**WHAT IS NEEDED**. Using the data below, gather each line that includes the word "mask".

Data records:

>>>>>

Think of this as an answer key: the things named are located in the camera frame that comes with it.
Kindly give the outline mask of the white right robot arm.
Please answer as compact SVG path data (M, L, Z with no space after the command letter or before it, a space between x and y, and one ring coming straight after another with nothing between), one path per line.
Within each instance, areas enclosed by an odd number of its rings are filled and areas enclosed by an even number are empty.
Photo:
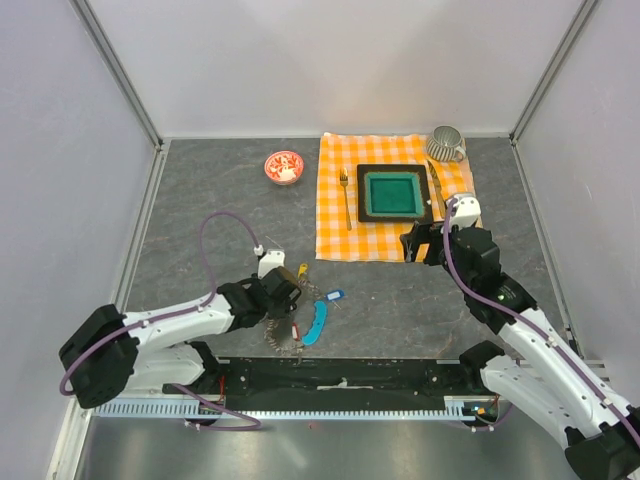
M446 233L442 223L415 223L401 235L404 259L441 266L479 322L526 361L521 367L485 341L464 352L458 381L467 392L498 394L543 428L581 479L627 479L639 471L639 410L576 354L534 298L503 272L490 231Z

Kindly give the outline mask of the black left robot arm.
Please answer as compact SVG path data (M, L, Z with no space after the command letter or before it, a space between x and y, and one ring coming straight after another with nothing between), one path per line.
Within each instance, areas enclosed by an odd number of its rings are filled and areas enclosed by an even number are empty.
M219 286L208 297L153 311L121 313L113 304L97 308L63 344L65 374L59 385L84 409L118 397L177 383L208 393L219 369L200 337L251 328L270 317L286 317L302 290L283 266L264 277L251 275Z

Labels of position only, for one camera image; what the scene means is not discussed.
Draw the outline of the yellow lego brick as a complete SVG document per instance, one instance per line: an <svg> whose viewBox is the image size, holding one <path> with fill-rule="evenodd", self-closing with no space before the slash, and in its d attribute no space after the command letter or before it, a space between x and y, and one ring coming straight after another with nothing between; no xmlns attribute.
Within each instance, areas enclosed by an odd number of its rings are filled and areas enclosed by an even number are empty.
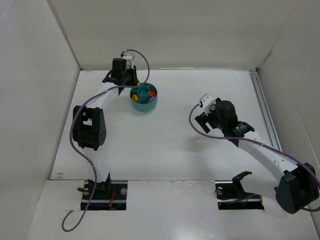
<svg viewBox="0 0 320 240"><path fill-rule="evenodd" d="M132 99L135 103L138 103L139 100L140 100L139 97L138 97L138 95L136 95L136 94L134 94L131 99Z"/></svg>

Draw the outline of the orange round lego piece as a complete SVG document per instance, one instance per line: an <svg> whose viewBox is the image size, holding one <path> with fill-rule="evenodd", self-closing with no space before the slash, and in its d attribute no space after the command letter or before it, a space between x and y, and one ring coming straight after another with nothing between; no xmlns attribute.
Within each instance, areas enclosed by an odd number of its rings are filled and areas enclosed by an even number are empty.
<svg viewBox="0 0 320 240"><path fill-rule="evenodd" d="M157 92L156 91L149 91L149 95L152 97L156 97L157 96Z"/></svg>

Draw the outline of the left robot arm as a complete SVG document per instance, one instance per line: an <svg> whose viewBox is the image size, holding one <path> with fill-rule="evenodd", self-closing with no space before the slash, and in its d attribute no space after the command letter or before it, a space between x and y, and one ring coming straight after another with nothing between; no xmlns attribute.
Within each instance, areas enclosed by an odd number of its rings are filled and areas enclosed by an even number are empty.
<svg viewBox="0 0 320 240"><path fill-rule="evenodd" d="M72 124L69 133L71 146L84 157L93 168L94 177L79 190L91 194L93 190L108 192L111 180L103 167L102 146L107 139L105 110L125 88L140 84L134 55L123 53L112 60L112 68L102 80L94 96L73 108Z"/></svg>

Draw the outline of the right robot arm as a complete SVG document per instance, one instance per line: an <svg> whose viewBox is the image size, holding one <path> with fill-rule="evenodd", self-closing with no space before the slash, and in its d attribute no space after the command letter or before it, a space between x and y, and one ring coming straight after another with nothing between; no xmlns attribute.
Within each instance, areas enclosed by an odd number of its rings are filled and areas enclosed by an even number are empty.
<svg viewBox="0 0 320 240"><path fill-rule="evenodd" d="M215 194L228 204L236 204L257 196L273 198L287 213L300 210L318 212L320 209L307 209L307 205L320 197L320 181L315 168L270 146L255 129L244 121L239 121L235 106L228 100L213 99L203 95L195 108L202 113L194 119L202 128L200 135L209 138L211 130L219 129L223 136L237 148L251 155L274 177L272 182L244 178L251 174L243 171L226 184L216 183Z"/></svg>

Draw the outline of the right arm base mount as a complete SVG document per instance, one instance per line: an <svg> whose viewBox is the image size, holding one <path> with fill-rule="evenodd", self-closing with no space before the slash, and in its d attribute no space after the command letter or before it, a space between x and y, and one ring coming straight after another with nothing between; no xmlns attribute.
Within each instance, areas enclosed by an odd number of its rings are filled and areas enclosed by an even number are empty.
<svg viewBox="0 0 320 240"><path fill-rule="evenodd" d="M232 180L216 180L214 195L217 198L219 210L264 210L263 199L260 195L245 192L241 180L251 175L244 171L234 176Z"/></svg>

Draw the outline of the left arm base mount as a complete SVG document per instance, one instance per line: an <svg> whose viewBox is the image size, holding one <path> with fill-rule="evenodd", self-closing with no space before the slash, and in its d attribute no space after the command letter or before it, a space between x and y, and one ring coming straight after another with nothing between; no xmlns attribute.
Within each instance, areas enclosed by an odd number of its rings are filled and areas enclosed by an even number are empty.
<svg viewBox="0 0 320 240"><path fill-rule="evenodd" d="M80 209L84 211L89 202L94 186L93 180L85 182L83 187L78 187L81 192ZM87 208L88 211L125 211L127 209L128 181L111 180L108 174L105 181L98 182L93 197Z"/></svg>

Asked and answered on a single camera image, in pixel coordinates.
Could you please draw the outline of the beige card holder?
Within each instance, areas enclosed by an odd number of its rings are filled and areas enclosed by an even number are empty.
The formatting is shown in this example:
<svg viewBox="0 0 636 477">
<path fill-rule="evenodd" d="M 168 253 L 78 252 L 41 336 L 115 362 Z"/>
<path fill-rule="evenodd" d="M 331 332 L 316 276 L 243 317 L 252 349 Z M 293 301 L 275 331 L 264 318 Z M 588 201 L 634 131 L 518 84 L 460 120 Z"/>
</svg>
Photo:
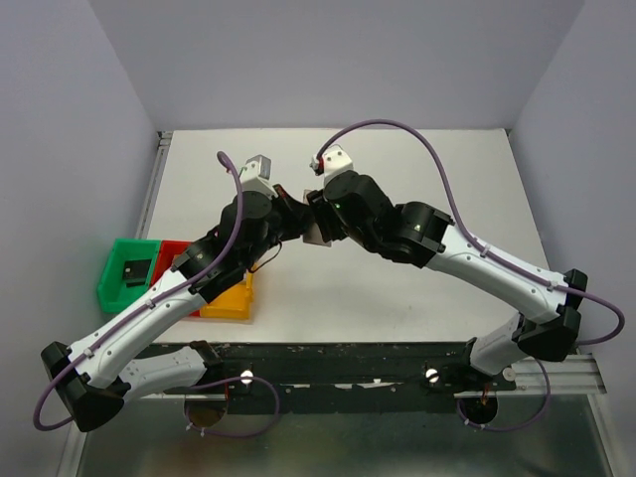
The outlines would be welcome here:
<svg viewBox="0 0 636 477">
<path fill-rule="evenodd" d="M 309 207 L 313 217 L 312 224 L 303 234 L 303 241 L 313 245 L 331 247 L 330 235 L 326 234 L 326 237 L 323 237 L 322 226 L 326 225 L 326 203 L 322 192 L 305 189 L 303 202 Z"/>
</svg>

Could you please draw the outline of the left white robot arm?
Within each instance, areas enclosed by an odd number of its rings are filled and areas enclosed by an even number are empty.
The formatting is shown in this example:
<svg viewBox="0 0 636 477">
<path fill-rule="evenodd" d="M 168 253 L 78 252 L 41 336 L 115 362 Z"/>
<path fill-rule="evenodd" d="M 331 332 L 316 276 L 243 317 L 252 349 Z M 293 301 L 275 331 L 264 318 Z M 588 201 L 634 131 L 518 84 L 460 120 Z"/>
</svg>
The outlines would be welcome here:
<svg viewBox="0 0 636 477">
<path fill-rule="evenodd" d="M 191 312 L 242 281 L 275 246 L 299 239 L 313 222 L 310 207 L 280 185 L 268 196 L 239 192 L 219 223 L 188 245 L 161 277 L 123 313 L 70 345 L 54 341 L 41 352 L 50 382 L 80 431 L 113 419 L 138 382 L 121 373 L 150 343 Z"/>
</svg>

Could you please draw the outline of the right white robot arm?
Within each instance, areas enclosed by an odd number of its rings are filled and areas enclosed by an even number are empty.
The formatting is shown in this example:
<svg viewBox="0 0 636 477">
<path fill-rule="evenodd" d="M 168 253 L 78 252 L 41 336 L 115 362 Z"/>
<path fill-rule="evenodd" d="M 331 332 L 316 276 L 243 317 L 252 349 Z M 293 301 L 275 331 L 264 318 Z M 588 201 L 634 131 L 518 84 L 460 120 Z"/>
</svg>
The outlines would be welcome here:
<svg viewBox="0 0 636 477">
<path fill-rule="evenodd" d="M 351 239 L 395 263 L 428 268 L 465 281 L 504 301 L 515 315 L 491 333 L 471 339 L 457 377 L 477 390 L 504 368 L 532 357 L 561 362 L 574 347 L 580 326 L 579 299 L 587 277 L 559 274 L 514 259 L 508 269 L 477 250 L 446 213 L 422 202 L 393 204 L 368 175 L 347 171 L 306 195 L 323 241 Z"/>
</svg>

<<<<<

**RESULT**.
Kindly give the outline mask of the white right robot arm.
Kindly give the outline mask of the black left robot arm.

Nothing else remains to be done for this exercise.